▶ TASK TO CARRY OUT
After locating the line that holds "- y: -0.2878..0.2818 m", output it and all following lines word for word, stopping only at the end of the data.
---------- SOURCE INFORMATION ----------
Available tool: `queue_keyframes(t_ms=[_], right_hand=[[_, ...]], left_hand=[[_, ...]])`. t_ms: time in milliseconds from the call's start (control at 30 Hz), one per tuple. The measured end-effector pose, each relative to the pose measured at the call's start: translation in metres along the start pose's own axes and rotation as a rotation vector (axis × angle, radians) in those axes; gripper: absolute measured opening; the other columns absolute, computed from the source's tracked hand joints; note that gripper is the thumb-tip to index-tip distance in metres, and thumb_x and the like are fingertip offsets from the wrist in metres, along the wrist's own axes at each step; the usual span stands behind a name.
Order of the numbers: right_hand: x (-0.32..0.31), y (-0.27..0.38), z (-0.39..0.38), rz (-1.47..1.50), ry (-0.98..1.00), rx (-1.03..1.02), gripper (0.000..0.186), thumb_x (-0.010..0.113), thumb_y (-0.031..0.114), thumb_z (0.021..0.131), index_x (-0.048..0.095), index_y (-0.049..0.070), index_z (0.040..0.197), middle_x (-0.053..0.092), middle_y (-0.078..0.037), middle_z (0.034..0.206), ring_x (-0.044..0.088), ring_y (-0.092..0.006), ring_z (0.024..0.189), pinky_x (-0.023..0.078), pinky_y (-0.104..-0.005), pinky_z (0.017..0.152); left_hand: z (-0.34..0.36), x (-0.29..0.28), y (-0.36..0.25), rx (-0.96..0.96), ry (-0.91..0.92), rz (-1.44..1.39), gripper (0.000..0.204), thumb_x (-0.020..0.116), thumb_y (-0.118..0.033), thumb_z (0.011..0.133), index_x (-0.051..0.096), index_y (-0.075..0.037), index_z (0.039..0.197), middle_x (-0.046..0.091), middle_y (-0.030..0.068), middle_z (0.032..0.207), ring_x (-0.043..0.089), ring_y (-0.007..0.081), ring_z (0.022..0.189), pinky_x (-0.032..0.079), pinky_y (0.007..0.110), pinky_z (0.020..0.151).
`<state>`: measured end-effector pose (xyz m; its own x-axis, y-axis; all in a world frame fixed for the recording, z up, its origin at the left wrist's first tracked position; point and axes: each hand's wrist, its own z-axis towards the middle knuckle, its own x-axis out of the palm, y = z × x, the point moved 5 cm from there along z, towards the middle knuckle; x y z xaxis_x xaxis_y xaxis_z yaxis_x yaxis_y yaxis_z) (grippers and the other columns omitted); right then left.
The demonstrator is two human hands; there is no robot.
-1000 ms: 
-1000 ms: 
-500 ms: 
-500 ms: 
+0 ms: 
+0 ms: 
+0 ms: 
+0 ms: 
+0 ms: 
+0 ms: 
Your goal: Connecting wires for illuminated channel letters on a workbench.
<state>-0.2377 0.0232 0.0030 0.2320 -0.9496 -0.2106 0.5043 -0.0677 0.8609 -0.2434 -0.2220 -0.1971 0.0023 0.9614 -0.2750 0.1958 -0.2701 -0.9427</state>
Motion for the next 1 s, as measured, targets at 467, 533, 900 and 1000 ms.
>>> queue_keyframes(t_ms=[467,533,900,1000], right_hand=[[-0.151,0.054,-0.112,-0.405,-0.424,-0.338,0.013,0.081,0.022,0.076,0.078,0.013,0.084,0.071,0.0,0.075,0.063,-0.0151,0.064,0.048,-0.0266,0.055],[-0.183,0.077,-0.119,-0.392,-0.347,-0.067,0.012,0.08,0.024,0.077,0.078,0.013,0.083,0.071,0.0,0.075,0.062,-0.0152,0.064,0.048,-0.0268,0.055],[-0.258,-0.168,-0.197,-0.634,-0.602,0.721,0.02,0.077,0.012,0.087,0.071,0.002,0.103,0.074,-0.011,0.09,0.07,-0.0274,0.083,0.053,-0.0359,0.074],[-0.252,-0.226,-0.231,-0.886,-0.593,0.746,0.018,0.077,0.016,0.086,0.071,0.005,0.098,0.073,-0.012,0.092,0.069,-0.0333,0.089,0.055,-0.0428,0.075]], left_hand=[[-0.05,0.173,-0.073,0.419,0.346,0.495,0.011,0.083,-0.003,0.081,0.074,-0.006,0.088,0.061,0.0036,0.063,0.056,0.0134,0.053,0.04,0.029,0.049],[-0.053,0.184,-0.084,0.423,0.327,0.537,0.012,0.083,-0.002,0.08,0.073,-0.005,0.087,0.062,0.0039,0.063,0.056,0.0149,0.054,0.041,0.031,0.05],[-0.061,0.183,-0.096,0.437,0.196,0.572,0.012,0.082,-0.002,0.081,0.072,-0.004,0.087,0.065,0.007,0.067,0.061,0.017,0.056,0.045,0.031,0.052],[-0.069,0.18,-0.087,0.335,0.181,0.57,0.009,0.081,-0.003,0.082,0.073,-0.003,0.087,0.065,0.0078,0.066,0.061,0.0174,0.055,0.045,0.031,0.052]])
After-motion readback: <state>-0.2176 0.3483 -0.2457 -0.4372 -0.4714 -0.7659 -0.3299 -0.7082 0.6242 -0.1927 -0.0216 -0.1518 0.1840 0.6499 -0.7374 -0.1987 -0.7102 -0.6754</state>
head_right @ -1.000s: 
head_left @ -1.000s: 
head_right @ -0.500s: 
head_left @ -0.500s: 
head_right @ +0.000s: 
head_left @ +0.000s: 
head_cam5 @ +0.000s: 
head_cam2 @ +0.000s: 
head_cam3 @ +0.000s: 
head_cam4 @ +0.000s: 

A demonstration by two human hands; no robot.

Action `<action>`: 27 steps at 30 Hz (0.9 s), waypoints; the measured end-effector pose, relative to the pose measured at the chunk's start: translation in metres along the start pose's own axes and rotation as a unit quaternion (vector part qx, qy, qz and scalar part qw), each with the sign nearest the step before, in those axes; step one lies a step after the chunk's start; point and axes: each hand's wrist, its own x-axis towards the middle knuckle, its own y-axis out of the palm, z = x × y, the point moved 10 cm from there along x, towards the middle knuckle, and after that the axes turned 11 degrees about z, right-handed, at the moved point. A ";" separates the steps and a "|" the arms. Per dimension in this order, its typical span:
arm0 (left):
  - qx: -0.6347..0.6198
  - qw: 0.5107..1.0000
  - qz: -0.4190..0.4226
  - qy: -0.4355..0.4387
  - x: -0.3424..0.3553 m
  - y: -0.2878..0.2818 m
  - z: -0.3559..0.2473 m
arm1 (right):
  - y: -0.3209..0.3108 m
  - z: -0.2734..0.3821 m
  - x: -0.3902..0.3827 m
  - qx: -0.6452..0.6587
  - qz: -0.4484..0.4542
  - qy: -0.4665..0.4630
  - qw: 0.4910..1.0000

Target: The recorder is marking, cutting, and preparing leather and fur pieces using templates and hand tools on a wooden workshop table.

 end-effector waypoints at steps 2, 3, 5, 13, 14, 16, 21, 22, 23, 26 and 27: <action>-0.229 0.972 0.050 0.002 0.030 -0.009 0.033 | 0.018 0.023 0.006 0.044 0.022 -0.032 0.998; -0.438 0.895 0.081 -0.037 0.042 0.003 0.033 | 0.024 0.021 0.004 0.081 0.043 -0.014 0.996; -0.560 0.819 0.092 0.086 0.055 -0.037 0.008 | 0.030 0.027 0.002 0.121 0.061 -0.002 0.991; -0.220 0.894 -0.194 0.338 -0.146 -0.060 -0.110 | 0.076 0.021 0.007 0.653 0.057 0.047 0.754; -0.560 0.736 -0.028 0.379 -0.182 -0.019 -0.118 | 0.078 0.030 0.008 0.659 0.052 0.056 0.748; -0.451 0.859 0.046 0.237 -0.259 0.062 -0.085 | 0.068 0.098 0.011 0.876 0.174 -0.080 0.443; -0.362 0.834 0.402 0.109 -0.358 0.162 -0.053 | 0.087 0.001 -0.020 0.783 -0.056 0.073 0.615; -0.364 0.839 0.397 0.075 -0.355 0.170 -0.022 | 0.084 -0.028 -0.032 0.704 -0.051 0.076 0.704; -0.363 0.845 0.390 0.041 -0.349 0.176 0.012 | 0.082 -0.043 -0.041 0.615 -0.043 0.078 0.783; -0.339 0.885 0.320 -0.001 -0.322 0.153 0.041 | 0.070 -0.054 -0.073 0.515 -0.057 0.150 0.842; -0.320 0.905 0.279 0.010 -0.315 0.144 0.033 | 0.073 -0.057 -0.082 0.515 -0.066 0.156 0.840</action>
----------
▶ TASK ANSWER
  - y: -0.2878..0.2818 m
  - z: -0.3559..0.2473 m
arm1 (right):
  - y: -0.3209..0.3108 m
  - z: -0.2734..0.3821 m
  - x: -0.3902..0.3827 m
  - qx: -0.6452..0.6587
  - qz: -0.4484..0.4542
  - qy: -0.4665..0.4630
  - qw: 0.4910..1.0000

Target: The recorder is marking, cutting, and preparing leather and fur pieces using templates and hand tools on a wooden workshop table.

 end-effector waypoints at steps 2, 3, 5, 13, 14, 16, 21, 22, 23, 26 and 27: <action>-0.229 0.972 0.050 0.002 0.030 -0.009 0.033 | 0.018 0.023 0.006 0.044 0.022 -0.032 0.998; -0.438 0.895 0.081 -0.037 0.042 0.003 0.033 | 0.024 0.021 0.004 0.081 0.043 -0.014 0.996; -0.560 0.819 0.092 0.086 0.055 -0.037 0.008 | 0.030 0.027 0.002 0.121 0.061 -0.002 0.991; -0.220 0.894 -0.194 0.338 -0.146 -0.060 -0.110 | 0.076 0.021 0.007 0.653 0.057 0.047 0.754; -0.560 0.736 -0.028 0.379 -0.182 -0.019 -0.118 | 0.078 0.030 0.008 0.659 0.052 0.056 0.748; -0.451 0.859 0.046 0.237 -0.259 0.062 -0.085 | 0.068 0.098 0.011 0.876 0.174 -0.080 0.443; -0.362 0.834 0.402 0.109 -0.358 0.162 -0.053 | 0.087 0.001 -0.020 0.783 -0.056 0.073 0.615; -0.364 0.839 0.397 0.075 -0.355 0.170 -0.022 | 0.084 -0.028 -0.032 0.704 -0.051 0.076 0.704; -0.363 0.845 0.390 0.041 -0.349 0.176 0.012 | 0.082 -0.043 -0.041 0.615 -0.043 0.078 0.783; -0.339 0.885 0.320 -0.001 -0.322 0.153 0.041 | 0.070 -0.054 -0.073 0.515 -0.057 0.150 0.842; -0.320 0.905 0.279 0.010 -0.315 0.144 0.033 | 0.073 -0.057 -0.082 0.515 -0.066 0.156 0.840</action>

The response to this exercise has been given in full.